Scan the material for the string "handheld" and copy out every line in which it occurs.
-------- Data section
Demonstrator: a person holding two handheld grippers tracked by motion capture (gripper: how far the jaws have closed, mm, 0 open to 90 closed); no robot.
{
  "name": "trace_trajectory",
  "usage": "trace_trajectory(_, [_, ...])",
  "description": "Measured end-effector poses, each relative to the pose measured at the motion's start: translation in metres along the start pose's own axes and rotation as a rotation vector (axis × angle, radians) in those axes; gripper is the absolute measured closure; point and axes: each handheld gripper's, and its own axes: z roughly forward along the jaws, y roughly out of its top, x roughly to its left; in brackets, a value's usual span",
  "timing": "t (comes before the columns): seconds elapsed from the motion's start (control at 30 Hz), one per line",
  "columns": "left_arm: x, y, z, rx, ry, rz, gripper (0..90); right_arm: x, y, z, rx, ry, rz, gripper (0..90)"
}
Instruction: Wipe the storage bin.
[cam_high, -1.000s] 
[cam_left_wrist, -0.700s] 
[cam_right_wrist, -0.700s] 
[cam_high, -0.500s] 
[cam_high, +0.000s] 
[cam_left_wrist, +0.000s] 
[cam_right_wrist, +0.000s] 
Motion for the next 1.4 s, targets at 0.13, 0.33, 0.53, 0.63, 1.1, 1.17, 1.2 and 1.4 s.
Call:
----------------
Answer section ::
Demonstrator: a person holding two handheld grippers tracked by motion capture (gripper: how far the jaws have closed, mm, 0 open to 90 closed); no robot.
  "description": "Measured end-effector poses, each relative to the pose measured at the motion's start: translation in metres along the start pose's own axes and rotation as a rotation vector (axis × angle, radians) in those axes; gripper is the absolute measured closure; point and axes: each handheld gripper's, and its own axes: z roughly forward along the jaws, y roughly out of its top, x roughly to its left; in brackets, a value's usual span",

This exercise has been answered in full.